切り札をこんな場面で使った後に、次は魔法を初めて役立てるのがこんな事だとはな。
まあ、そのお陰で命を繋げそうだった。
【名前:回復ポーション
状態:良
効果:小 】
回復ポーションで効果は小。出来れば中か大が良かったが、あるだけ良いか。飲んでみる。
「ガアァァァ!!!」
痛いッ!凄く痛いんですがッ!言葉にならないくらいにッ!
痛い痛い痛い痛い痛い痛い痛い痛い痛い痛い痛いッ!
全身に耐え難い激痛が走る。
辛うじて繋がっていた神経が少し治った事によって、麻痺していた感覚が戻っり激痛を感じる。

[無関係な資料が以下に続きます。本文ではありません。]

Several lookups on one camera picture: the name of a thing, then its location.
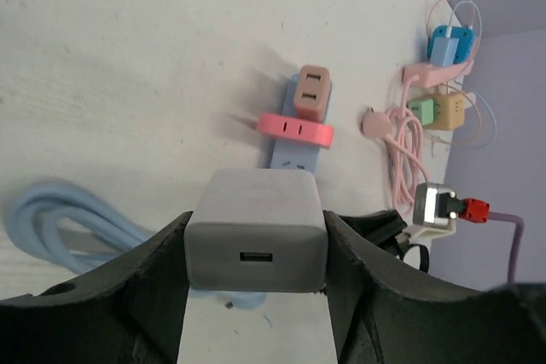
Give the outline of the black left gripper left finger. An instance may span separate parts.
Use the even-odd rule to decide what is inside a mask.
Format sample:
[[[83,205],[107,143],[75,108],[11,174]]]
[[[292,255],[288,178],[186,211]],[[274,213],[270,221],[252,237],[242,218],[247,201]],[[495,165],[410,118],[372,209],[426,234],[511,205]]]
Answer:
[[[1,302],[3,363],[175,363],[189,295],[184,212],[113,261]]]

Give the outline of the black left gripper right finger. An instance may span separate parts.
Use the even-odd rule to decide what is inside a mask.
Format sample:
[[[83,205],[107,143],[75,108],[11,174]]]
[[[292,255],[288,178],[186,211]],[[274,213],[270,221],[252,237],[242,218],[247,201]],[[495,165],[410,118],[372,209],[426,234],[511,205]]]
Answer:
[[[545,285],[479,292],[403,263],[363,236],[391,216],[325,211],[326,293],[339,363],[543,363]]]

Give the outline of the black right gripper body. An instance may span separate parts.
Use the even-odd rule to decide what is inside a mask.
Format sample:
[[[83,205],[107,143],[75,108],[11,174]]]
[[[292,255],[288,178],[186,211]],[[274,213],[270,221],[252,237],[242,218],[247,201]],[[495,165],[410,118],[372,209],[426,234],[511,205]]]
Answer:
[[[419,252],[418,269],[429,271],[429,250],[425,245],[412,243],[410,234],[404,230],[409,226],[395,210],[379,211],[364,217],[340,217],[362,238],[398,258],[400,261],[408,256],[410,250]]]

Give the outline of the light blue power strip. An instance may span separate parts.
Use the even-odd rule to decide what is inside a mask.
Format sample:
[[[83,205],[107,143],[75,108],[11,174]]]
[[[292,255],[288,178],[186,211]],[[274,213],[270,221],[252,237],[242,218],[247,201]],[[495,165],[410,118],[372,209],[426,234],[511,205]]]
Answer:
[[[293,98],[298,80],[299,73],[293,75],[288,82],[288,87],[285,92],[281,110],[281,115],[283,116],[299,118],[293,105]],[[322,122],[323,124],[327,124],[326,117]],[[315,173],[318,155],[321,149],[321,147],[312,146],[300,142],[293,142],[285,139],[275,139],[273,141],[269,167],[271,169],[307,170],[310,173]]]

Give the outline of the pink adapter plug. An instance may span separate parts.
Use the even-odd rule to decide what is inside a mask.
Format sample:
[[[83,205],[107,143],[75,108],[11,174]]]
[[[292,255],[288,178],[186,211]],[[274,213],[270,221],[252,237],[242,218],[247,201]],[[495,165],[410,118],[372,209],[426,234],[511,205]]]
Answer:
[[[334,127],[301,118],[274,113],[259,116],[257,131],[276,139],[285,139],[330,149],[334,140]]]

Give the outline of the white USB charger plug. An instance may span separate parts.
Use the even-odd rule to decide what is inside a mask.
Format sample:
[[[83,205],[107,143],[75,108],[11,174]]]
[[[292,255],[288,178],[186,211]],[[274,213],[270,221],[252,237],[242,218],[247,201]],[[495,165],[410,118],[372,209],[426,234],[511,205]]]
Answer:
[[[228,292],[317,292],[328,232],[307,170],[216,171],[184,230],[190,285]]]

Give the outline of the brown pink USB charger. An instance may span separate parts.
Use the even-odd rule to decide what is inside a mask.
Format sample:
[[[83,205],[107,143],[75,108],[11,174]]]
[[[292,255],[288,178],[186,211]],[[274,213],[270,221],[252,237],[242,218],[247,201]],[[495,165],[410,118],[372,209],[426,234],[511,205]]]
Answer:
[[[321,123],[326,117],[331,91],[330,72],[326,67],[306,65],[299,72],[293,105],[299,118]]]

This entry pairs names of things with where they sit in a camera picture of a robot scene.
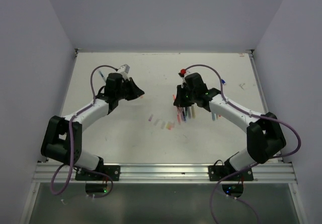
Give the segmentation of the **yellow highlighter pen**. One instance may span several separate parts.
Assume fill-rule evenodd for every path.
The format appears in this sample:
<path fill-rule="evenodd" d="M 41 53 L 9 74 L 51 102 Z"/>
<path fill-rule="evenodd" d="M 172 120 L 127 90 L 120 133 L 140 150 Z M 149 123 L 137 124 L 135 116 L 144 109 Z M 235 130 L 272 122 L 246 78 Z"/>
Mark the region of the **yellow highlighter pen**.
<path fill-rule="evenodd" d="M 195 119 L 195 118 L 196 118 L 194 105 L 192 105 L 192 106 L 191 106 L 191 115 L 192 115 L 192 118 L 193 118 L 193 119 Z"/>

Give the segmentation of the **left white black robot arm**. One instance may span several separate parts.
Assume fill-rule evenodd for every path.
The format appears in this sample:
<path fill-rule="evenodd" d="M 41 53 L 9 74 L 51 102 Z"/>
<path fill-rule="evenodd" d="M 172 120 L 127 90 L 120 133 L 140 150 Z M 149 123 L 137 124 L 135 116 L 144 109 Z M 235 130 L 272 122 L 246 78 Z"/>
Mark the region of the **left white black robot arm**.
<path fill-rule="evenodd" d="M 120 100 L 135 100 L 144 95 L 133 78 L 110 73 L 94 101 L 67 116 L 53 116 L 48 122 L 41 155 L 71 167 L 87 169 L 93 180 L 104 176 L 102 158 L 83 150 L 83 132 L 96 121 L 109 115 Z"/>

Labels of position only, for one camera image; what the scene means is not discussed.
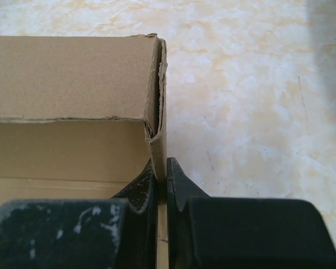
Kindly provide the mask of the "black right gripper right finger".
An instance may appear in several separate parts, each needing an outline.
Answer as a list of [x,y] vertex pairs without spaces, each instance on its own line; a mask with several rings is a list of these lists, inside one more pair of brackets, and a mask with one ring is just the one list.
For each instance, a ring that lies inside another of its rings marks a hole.
[[176,158],[167,160],[167,214],[170,268],[212,268],[210,196],[185,175]]

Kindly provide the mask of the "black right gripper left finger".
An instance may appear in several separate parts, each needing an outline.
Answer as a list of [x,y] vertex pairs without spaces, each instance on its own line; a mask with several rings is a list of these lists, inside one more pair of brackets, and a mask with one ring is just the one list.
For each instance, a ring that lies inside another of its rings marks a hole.
[[110,268],[156,268],[158,190],[152,161],[113,196],[110,214]]

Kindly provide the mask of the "brown cardboard box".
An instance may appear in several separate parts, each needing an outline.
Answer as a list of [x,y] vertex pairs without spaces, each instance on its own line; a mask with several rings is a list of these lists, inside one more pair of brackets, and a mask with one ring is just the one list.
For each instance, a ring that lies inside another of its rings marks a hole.
[[110,268],[113,196],[152,161],[168,268],[166,42],[0,36],[0,268]]

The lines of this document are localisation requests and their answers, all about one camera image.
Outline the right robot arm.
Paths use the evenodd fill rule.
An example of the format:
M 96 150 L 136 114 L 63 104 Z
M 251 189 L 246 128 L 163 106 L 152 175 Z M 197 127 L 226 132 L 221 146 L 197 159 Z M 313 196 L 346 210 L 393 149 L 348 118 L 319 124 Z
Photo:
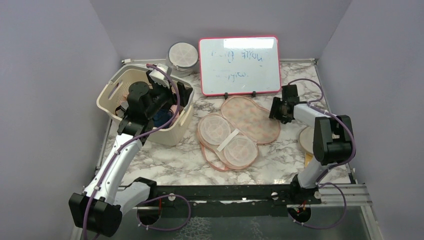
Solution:
M 300 204 L 314 195 L 318 184 L 331 169 L 352 160 L 356 143 L 348 115 L 334 115 L 301 101 L 294 84 L 282 86 L 281 91 L 281 97 L 273 98 L 269 118 L 282 124 L 297 120 L 313 128 L 313 158 L 293 177 L 288 190 L 289 199 Z

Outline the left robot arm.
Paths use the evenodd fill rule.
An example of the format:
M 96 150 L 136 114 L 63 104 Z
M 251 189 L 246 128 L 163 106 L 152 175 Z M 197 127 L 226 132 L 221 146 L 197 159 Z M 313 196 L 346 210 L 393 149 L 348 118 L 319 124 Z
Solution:
M 74 224 L 82 229 L 83 239 L 88 232 L 111 237 L 121 225 L 124 215 L 139 203 L 152 205 L 157 200 L 156 182 L 140 178 L 123 191 L 118 188 L 130 163 L 142 149 L 147 138 L 169 126 L 174 113 L 165 123 L 154 127 L 154 117 L 166 104 L 179 106 L 177 84 L 168 86 L 138 81 L 130 85 L 128 104 L 118 125 L 114 146 L 91 183 L 82 193 L 73 193 L 68 201 Z

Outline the floral mesh laundry bag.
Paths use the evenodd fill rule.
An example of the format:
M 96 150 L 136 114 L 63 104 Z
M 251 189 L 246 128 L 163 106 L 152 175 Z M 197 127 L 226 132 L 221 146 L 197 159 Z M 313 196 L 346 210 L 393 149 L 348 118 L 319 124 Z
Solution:
M 269 110 L 245 96 L 232 96 L 224 101 L 220 111 L 201 118 L 197 137 L 204 157 L 206 151 L 216 161 L 205 158 L 210 167 L 219 171 L 243 170 L 258 158 L 260 145 L 274 142 L 281 126 L 269 118 Z

天眼で見てみると筋肉、皮膚、血管などを中心に治ってきていた。
効果が弱いのか、骨は多少治って、神経に至ってはほんの少しだけしか治っていない。
今も体中が激痛で辛いが、どんどんポーションの瓶を開けて飲んでいく。
筋肉も治ってきた事で、少しは力が戻ってポーションの栓が抜けるかと思ったけど、やってみると今度は激痛で手に力が入らないみたいだ。
そんな訳で、また振動魔法でポーションの瓶を開ける。
300EPを使い、回復、EP、体力ポーションを1つずつ開けていき、全部飲む。
【名前:佐々木光希
性別:男
年齢:16
職業:学生
lv:24
スキル:鑑定偽装Ⅹ P
振動魔法Ⅱ A 7/100(10kHz、1/10EP)
エクストラスキル:天眼 AP (10000EP)
HP: 774/7950
EP: 427/5428+5000 】
良し。ちゃんと回復出来ているな。
EP全快でHPも回復してきている。
体力ポーションを飲んだお陰か、少し体が軽くなった様な気もする。
多分この体力とはスタミナの事だろう。体力が回復して疲れが取れたのか。
でも、今もリミッターを外している所為か、HPが継続的に減っていっている。
そして、また少し神経が治ったお陰か、激痛が酷くなり声すらも出せなくなった。
俺は痛みに耐性がある訳じゃないので、普通に意識が飛びそうな程痛い。
涙目になりながら歯を食い縛り、体を動かしていく。
400EPで回復2本、EPと体力を一本ずつポーション開けて飲むを繰り返していく。
これを5セット繰り返した頃には、もうこれ以上治らなくなった。
【名前:佐々木光希
性別:男
年齢:16
職業:学生
lv:24
スキル:鑑定偽装Ⅹ P
振動魔法Ⅱ A 9/100(10kHz、1/10EP)
エクストラスキル:天眼 AP (10000EP)
HP: 3985/7950
EP: 427/5428+5000 】
HPは4000以上上がらないみたいで、身体の傷も筋肉はほぼ治ったが、骨は綺麗に折れた処は治ったが複雑に砕けた処はあまり治らなかった。
神経の方も一応繋がってはいるが、今にも切れそうな処から、治る様子がない。
効果が小のポーションでは、この辺りが限界のようだ。